Will the rise of the cyborg save human work?

Will the rise of the cyborg save human work?

Advances in robotics, alongside increasing workplace automation, have sparked fears that human workers will soon be made redundant.

Many predict that blue-collar jobs – such as warehouse work, factory work and delivery driving – may soon be taken over by robotic successors.

Chinese factories have already laid-off human staffers, replacing them with robot counterparts, as the output of Sino industrial robots grew by over 30% last year.

A mobile phone factory in Dongguan has already replaced 90% of its human staff with robots, with the General Manager claiming that productivity has increased and less mistakes are made.

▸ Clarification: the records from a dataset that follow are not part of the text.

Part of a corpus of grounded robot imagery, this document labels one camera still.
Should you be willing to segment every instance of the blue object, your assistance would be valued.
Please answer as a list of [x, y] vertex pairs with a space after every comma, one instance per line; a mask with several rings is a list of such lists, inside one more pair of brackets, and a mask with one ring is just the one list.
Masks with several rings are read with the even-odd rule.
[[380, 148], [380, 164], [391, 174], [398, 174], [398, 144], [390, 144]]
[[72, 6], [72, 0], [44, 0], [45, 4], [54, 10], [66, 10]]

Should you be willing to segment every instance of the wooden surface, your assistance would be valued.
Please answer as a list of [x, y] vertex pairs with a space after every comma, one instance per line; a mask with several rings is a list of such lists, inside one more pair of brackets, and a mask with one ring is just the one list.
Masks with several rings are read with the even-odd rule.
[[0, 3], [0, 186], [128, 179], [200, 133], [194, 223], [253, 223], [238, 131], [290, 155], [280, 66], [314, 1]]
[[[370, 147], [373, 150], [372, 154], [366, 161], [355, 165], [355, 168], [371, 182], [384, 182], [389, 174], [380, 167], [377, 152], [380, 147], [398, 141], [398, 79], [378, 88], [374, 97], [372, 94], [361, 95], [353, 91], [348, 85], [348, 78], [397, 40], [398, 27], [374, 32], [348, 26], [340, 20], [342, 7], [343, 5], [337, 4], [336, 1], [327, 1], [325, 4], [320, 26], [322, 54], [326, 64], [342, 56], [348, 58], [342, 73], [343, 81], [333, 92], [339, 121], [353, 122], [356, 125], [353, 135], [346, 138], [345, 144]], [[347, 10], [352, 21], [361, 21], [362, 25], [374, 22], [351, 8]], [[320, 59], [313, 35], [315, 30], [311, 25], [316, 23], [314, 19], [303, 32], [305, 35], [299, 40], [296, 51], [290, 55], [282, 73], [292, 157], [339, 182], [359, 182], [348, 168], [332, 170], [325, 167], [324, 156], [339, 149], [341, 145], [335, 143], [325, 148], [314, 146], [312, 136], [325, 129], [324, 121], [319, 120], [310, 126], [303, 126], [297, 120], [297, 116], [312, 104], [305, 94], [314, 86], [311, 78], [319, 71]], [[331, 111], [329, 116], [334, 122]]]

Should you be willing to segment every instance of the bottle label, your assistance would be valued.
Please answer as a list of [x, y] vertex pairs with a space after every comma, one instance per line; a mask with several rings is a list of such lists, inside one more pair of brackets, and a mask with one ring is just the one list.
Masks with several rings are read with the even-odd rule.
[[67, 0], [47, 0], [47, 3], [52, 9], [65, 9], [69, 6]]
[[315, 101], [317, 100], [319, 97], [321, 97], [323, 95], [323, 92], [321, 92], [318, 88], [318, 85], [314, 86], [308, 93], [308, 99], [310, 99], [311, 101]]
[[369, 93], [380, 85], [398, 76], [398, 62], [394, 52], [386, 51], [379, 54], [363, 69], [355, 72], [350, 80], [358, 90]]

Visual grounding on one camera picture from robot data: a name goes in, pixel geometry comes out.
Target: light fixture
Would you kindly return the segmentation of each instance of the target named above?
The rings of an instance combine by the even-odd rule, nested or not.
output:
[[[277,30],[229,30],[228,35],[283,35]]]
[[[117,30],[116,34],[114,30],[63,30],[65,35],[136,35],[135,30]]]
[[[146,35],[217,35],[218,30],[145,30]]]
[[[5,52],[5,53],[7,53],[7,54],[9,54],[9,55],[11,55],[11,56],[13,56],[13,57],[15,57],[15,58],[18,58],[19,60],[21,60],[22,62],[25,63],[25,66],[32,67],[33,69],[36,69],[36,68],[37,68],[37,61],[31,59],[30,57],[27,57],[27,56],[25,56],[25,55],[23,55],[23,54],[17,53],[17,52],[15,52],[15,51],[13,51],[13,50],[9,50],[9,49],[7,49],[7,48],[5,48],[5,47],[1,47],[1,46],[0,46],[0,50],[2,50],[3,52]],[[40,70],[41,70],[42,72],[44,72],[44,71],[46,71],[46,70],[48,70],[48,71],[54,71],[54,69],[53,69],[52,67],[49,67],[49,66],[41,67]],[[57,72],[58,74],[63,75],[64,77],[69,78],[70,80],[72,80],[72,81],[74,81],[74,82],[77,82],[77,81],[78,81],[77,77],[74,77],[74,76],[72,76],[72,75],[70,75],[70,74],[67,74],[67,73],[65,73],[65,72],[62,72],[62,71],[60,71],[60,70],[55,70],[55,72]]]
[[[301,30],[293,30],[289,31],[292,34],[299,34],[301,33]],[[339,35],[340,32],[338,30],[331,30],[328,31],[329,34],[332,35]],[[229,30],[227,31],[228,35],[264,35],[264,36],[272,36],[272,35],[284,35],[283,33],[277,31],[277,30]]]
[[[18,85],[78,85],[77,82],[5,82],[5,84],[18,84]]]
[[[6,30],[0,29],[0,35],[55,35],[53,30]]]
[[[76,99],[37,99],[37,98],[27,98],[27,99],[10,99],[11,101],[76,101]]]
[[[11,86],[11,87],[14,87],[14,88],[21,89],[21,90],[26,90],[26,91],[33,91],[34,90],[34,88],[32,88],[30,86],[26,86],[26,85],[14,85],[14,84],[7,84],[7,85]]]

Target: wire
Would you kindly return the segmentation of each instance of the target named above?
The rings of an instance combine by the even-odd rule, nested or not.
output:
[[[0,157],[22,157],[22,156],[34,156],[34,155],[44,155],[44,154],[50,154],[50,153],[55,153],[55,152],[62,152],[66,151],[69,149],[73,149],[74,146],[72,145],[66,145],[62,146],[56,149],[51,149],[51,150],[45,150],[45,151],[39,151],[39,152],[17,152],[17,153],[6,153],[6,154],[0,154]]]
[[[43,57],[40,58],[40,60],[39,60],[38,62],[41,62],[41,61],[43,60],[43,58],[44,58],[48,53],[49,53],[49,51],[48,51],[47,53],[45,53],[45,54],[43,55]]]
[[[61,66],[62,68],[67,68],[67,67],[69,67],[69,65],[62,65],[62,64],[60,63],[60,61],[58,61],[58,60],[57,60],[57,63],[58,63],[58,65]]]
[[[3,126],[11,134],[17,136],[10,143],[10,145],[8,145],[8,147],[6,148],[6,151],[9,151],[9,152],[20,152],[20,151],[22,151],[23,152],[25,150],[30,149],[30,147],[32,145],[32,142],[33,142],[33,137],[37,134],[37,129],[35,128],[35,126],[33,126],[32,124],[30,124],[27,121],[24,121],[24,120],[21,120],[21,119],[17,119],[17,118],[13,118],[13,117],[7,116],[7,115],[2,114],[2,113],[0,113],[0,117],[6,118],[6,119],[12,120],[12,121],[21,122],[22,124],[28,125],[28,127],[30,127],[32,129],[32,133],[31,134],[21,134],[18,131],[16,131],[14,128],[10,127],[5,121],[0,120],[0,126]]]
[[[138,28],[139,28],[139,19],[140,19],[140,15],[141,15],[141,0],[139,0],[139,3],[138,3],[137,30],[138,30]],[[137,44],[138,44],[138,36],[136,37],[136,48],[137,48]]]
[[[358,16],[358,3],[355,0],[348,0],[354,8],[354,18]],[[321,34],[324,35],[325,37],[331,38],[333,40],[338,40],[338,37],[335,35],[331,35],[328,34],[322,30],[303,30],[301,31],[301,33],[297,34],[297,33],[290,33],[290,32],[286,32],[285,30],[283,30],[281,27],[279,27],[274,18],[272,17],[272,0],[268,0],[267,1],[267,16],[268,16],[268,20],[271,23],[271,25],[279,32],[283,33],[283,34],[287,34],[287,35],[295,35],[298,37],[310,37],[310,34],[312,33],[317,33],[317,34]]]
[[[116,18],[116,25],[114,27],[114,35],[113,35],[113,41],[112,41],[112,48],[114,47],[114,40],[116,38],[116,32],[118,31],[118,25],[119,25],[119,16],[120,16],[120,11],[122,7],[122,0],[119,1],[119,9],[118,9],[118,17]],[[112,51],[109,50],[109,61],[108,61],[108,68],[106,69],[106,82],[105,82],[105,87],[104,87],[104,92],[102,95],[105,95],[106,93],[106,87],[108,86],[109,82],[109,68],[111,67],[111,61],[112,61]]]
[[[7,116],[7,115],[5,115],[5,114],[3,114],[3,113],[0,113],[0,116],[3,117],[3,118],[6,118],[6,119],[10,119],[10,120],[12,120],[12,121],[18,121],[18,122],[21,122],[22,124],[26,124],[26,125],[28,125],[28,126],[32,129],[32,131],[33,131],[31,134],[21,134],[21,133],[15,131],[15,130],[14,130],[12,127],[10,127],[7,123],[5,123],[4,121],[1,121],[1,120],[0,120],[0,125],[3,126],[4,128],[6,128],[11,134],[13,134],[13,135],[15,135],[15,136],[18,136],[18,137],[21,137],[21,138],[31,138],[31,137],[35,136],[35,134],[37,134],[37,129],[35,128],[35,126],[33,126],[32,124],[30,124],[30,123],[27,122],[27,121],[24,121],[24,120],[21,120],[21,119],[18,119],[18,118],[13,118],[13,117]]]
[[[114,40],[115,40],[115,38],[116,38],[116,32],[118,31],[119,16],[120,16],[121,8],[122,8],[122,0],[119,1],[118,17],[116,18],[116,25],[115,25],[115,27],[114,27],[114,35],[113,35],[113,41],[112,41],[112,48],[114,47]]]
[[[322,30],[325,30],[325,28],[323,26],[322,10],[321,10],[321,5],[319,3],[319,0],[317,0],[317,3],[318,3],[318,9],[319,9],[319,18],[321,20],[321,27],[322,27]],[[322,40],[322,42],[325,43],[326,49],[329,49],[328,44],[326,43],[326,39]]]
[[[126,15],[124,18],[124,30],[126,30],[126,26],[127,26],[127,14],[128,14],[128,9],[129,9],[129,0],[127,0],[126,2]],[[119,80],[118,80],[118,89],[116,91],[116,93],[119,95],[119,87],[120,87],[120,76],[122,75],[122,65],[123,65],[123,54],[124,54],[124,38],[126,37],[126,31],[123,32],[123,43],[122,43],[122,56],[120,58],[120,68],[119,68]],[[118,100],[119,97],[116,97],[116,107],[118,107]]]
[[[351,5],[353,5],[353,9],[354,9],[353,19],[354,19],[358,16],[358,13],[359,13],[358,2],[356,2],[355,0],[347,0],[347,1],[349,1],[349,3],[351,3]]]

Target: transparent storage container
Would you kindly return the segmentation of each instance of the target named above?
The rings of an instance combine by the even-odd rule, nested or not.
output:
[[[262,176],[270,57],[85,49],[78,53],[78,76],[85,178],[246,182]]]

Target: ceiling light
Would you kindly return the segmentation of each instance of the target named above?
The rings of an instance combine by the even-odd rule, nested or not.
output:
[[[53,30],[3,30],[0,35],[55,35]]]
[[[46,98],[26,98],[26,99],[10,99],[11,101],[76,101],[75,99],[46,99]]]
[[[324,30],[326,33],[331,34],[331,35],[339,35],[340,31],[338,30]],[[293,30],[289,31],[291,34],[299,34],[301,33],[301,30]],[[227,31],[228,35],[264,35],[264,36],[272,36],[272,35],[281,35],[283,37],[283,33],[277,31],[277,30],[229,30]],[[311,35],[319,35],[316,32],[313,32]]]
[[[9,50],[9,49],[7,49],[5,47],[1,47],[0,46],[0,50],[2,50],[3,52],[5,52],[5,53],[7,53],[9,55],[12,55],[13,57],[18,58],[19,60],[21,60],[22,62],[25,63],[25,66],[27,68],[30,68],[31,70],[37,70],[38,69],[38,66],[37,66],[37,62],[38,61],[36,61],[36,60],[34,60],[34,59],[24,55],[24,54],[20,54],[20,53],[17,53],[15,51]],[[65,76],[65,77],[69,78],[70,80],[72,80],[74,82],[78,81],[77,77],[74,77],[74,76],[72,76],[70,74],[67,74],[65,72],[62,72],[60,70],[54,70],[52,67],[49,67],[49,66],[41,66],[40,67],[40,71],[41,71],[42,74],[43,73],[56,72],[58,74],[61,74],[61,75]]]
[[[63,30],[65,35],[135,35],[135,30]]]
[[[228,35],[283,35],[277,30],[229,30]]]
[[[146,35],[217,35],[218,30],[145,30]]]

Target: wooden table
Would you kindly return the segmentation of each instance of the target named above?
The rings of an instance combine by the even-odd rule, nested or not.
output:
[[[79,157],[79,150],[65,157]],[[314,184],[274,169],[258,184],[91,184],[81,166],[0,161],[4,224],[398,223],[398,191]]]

And two of the world’s most recognisable brands, Adidas and Apple, are also, respectively, engineering robot-only factories and using suppliers that rely on robots to make their products.

Whilst this video of a Chinese factory had workers around the world fearing for their workplace status.

With a recent University of Oxford study predicting that specialised and white-collar jobs may also be under threat – including accountants, oil technicians, watch repairers and butchers – does this spell curtains for all of our jobs?

Apparently not.

Thorsten Wuest, Assistant Professor & J Wayne and Kathy Richards Faculty Fellow in Engineering at West Virginia University, David Romero, Professor of Advanced Manufacturing at Instituto Tecnológico y de Estudios Superiores de Monterrey, and Johan Stahre, Professor of Production Systems at Chalmers University of Technology, all believe that advances in robotics will allow human work to become more versatile and creative.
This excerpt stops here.